▸ **What is required**:
Here the job is to copy the data exactly and to exclude every image from it.

━━ Exercise data

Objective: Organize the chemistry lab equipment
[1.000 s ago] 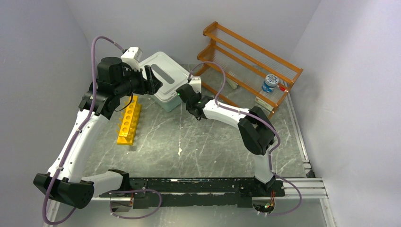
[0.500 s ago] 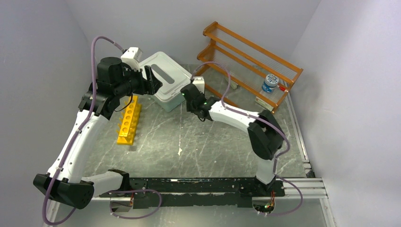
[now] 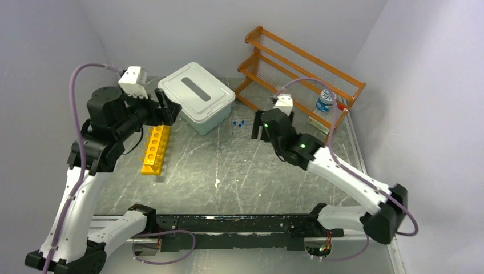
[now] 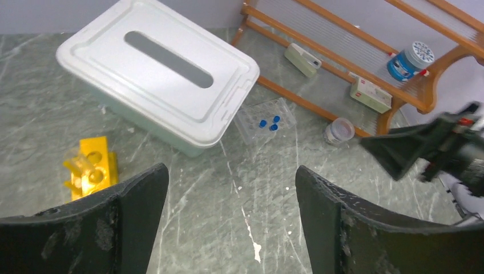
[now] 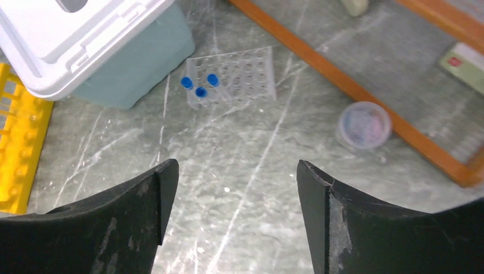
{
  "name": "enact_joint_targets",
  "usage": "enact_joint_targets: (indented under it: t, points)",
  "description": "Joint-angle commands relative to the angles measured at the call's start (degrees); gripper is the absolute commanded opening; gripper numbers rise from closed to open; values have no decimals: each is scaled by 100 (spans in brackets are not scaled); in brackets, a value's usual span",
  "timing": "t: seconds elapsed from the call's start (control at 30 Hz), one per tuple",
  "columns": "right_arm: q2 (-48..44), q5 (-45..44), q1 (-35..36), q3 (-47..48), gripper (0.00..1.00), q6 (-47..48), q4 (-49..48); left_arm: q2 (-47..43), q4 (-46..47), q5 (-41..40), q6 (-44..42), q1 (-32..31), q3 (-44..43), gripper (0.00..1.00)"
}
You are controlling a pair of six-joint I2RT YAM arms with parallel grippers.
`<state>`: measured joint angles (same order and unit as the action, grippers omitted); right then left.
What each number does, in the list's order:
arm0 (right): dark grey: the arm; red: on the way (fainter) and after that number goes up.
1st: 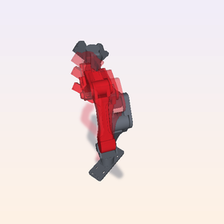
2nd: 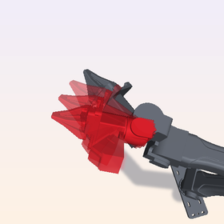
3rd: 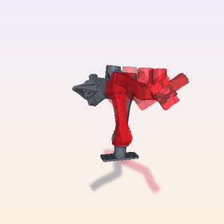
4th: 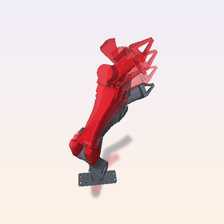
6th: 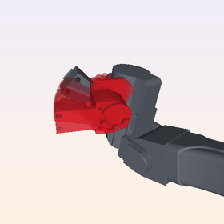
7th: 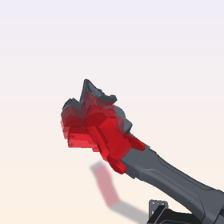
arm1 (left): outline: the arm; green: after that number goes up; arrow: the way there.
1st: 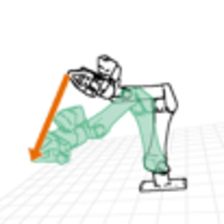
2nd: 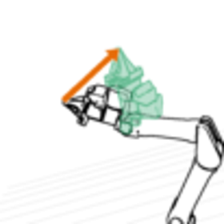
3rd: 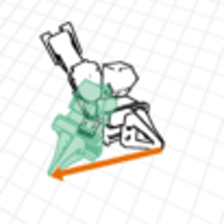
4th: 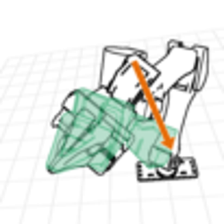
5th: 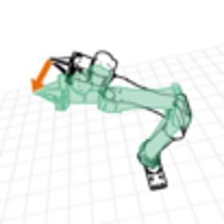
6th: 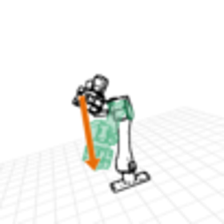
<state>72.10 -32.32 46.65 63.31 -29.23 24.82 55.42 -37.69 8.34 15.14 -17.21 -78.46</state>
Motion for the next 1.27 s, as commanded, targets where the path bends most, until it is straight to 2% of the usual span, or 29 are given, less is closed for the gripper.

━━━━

▸ **Result for this task**:
Objective: Organize the chemistry lab equipment
[1.000 s ago] 
[0.500 s ago] 
[now] 
[now] 
[now] 
{
  "name": "enact_joint_targets",
  "usage": "enact_joint_targets: (indented under it: t, points)",
  "description": "Joint-angle commands relative to the angles measured at the call's start (degrees); gripper is the absolute commanded opening; gripper numbers rise from closed to open; values have no decimals: each is scaled by 100 (spans in brackets are not scaled); in brackets, a value's usual span",
  "timing": "t: seconds elapsed from the call's start (control at 30 Hz), one per tuple",
  "columns": "right_arm: q2 (-48..44), q5 (-45..44), q1 (-35..36), q3 (-47..48), gripper (0.00..1.00), q6 (-47..48), q4 (-49..48); left_arm: q2 (-47..43), q4 (-46..47), q5 (-41..40), q6 (-44..42), q1 (-32..31), q3 (-44..43), gripper (0.00..1.00)"
}
You are controlling a pair of six-joint I2RT YAM arms with parallel grippers.
`<state>`: measured joint angles (same order and unit as the action, grippers omitted); right then left.
What each number does, in the list's order:
arm0 (right): dark grey: the arm; red: on the way (fainter) and after that number goes up.
1st: 
2nd: 
3rd: 
4th: 
6th: 
7th: 
arm1 (left): outline: the arm; green: after that number goes up; arrow: the way there.
1st: 
2nd: 
3rd: 
4th: 
5th: 
6th: 
<state>72.10 -32.32 46.65 63.31 -29.23 24.82 55.42 -37.69 8.34 15.14 -17.21 -78.46</state>
Motion for the next 1.27 s, as commanded, targets where the path bends most, until it is straight to 2% of the usual span, or 29 are given, less is closed for the gripper.

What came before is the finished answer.